◆ EXERCISE
A faithful copy of the data is the goal; set it down exactly, without the images.

◆ DATA EXCERPT
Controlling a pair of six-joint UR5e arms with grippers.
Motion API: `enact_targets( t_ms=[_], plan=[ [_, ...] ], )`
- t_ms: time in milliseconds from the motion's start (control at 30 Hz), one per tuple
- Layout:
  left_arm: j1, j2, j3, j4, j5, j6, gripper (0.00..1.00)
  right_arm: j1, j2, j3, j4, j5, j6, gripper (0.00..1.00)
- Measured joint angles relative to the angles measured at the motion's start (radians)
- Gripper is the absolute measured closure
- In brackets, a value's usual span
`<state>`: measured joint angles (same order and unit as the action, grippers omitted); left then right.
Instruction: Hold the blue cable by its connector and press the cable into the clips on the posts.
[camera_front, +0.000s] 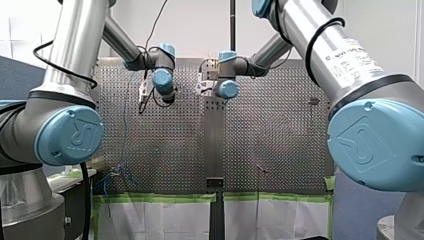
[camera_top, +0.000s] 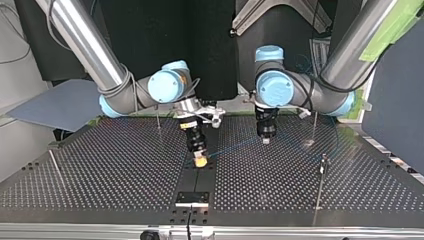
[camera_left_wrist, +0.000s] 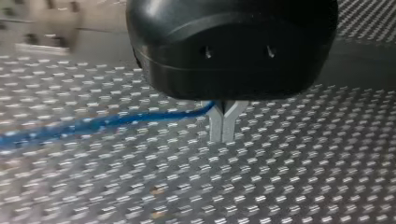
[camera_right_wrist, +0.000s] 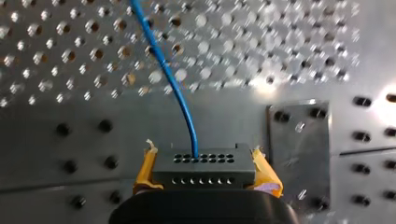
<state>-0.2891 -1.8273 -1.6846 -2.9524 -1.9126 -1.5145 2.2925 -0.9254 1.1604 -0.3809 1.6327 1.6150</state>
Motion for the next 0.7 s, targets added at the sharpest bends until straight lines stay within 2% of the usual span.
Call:
enact_targets(
  t_ms=[233, 400, 567, 700],
  plan=[
    [-0.026, -0.039, -0.061, 0.061, -0.011, -0.007, 1.0, -0.011, 0.001, 0.059, -0.059, 0.059, 0.018, 1.0],
    [-0.04, -0.043, -0.102, 0.103, -0.016, -0.013, 1.0, -0.022, 0.009, 0.104, -0.104, 0.104, 0.015, 1.0],
    [-0.056, -0.043, -0.14, 0.14, -0.041, -0.017, 1.0, -0.031, 0.044, 0.149, -0.149, 0.147, 0.011, 1.0],
    [-0.073, -0.052, -0.175, 0.175, -0.054, -0.02, 1.0, -0.032, 0.074, 0.18, -0.18, 0.163, 0.017, 1.0]
  ],
)
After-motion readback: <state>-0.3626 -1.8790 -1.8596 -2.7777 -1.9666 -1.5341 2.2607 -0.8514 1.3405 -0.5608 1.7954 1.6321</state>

◆ ANSWER BOX
Controlling a pair of six-joint UR5e arms with grippers.
Motion API: `enact_targets( t_ms=[_], plan=[ [_, ...] ], )`
- t_ms: time in milliseconds from the motion's start (control at 30 Hz), one per tuple
- Layout:
  left_arm: j1, j2, j3, j4, j5, j6, gripper (0.00..1.00)
  right_arm: j1, j2, j3, j4, j5, j6, gripper (0.00..1.00)
- Measured joint angles relative to the angles measured at the motion's start (radians)
- Gripper is the absolute measured closure
- In brackets, a value's usual span
`<state>`: measured joint angles (same order and unit as the action, grippers omitted); left then right.
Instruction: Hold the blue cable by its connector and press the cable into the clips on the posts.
[camera_front, +0.000s] 
[camera_top, +0.000s] 
[camera_left_wrist, +0.000s] 
[camera_right_wrist, +0.000s] 
<state>-0.2891 -1.8273 -1.6846 -2.9524 -1.9126 -1.5145 2.2925 -0.9254 1.1604 -0.3809 1.6327 1.6150</state>
Motion for the next 0.7 s, targets added at the sharpest bends until straight lines stay within 2% of the usual span.
Call:
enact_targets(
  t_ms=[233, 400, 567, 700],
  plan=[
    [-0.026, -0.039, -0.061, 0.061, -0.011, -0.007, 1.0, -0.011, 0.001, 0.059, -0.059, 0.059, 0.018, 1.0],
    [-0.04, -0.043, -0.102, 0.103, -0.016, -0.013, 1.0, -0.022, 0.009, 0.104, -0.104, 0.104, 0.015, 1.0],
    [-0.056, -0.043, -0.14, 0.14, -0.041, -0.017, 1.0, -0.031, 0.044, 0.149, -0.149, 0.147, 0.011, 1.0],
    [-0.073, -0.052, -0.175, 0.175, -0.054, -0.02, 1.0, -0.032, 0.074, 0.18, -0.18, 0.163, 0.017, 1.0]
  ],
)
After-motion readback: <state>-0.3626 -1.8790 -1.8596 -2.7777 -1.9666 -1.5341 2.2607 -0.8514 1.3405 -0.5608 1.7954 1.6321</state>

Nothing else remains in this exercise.